═════ TASK DATA
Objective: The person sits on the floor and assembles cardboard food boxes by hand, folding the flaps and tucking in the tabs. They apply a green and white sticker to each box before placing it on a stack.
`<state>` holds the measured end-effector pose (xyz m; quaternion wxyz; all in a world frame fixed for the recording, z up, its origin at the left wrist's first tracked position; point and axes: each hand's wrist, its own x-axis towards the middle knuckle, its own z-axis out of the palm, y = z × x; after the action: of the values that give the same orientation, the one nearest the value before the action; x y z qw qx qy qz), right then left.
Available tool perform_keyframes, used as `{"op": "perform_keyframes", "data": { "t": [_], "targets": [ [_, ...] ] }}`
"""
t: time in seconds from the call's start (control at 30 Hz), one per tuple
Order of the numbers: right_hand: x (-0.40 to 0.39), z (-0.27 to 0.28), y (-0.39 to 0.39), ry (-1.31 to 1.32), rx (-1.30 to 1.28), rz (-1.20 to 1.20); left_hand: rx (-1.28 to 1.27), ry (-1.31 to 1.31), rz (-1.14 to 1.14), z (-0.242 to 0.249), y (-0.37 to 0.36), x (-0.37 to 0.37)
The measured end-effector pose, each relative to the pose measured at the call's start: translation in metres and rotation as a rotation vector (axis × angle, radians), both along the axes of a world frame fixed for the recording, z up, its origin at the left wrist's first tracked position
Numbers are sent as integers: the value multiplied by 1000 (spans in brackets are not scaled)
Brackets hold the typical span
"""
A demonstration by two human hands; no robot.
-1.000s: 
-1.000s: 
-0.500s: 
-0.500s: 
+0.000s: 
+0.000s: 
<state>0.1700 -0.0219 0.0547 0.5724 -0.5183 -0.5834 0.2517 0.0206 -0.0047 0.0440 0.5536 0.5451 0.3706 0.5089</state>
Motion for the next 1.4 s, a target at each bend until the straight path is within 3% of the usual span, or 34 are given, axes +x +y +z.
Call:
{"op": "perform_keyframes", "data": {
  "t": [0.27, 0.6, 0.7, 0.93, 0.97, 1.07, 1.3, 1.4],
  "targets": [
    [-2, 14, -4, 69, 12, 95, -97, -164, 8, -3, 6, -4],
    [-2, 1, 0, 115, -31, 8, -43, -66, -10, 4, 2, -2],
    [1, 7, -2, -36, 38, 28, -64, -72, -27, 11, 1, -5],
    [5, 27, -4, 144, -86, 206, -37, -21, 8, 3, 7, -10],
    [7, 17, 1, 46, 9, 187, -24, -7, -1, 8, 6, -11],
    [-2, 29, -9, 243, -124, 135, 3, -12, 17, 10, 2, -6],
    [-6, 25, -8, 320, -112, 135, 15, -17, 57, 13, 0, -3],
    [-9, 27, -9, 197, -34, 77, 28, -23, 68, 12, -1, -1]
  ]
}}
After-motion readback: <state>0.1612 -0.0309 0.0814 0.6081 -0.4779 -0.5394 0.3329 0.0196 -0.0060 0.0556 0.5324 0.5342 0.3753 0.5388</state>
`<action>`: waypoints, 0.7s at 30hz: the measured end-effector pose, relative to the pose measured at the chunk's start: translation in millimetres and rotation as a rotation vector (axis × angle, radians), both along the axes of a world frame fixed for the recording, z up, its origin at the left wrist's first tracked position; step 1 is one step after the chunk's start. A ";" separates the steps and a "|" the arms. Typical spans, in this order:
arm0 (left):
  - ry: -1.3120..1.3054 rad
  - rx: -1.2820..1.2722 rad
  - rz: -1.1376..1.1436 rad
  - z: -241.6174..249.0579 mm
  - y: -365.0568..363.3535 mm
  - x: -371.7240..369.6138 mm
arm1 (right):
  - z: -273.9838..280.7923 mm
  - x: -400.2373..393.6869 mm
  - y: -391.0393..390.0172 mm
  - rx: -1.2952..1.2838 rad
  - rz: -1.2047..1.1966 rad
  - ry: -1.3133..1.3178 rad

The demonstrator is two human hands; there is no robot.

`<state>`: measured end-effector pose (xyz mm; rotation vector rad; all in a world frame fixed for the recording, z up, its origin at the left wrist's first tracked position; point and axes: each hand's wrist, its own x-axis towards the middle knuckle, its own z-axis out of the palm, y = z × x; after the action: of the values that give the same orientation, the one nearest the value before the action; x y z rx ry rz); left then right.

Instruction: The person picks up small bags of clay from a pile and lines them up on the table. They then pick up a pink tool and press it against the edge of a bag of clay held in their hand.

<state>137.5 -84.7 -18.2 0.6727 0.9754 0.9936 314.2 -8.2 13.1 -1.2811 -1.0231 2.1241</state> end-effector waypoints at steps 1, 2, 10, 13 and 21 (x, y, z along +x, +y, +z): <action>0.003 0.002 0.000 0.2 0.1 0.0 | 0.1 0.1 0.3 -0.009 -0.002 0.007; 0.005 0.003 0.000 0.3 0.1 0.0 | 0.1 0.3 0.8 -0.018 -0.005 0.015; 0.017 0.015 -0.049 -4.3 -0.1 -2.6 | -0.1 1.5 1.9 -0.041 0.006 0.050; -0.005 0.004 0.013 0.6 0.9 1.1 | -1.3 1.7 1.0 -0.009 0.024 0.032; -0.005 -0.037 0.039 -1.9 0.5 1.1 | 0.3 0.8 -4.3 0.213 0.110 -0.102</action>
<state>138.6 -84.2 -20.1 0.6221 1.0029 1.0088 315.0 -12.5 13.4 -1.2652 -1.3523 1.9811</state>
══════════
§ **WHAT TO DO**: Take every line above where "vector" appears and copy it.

§ **EXERCISE SOLUTION**:
The measured end-effector pose, each relative to the pose measured at the call's start: translation in metres and rotation as a rotation vector (axis × angle, radians), both along the axes of a world frame fixed for the recording, z up, its origin at the left wrist's first tracked position
`<action>`: waypoints, 0.7s at 30hz: the measured end-effector pose, relative to the pose measured at the chunk's start: translation in millimetres and rotation as a rotation vector (axis × angle, radians), both along the axes of a world frame fixed for the recording, z up, its origin at the left wrist's first tracked position; step 1 is one step after the chunk's start. A ";" separates the steps and a "|" the arms. Typical spans, in this order:
`<state>`: measured end-effector pose (xyz mm; rotation vector rad; all in a world frame fixed for the recording, z up, its origin at the left wrist's first tracked position; point and axes: each hand's wrist, its own x-axis towards the middle knuckle, its own z-axis out of the palm, y = z × x; after the action: of the values that give the same orientation, the one nearest the value before the action; x y z rx ry rz); left then right.

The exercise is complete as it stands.